STS Digital said similar strategies are gaining traction in altcoins, a trend reinforced by recent episodes of market stress. The Oct. 10 selloff, during which forced liquidations and auto-deleveraging mechanisms amplified losses, highlighted the limitations of traditional derivatives structures in volatile altcoin markets.

“Beyond covered calls, institutions are actively using put selling for yield, downside hedging and call buying to gain upside with defined risk,” Seiler said. “Applying these strategies to altcoins allows investors to manage exposure without taking on the forced liquidation risk that drove the October crash.”

STS Digital operates as a regulated digital asset trading firm and principal dealer, providing liquidity across options, spot markets and structured products for more than 400 cryptocurrencies. The firm settles billions of dollars in altcoin options volume each year through bilateral trades, acting as counterparty to clients to ensure immediate execution.

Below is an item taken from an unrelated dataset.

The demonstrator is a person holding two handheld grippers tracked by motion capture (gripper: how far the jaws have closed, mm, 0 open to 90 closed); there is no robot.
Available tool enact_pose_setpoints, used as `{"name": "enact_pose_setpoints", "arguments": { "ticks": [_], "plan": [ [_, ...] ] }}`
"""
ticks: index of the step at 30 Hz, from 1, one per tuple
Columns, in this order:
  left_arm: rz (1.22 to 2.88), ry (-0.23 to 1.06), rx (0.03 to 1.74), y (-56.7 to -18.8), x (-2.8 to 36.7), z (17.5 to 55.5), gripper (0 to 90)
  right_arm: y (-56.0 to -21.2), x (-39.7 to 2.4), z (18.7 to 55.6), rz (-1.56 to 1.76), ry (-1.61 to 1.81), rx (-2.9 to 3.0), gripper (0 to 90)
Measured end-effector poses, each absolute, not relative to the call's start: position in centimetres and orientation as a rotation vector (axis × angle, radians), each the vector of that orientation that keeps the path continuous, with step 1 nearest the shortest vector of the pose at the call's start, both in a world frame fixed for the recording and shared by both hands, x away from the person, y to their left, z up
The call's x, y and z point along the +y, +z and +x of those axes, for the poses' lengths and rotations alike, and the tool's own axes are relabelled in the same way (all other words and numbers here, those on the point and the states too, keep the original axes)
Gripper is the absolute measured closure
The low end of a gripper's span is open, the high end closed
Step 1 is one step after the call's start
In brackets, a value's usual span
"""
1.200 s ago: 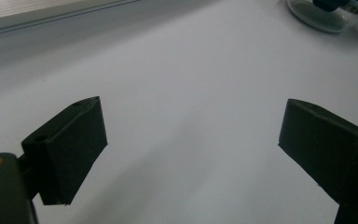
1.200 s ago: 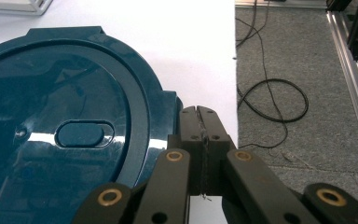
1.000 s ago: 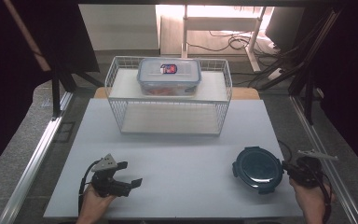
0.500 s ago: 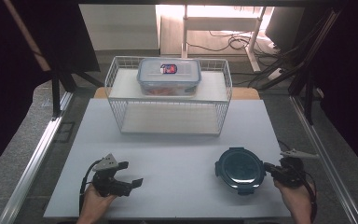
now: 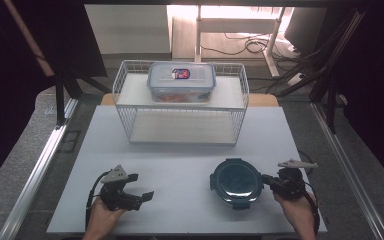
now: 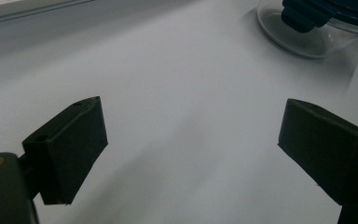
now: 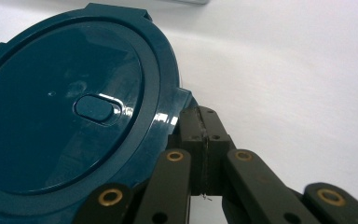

While centralized platforms such as Deribit dominate options trading in major tokens like bitcoin and ether, STS Digital’s broader asset coverage positions it to meet growing institutional demand for options linked to a wider range of digital assets.

Seiler said he expects institutional adoption of options tied to bitcoin and altcoins to continue expanding, with derivatives increasingly seen as the preferred tool for managing digital asset exposure.

“After a year of accelerating adoption, periods of consolidation and lower volatility are increasingly viewed as attractive entry points ahead of the next wave of market catalysts,” he said.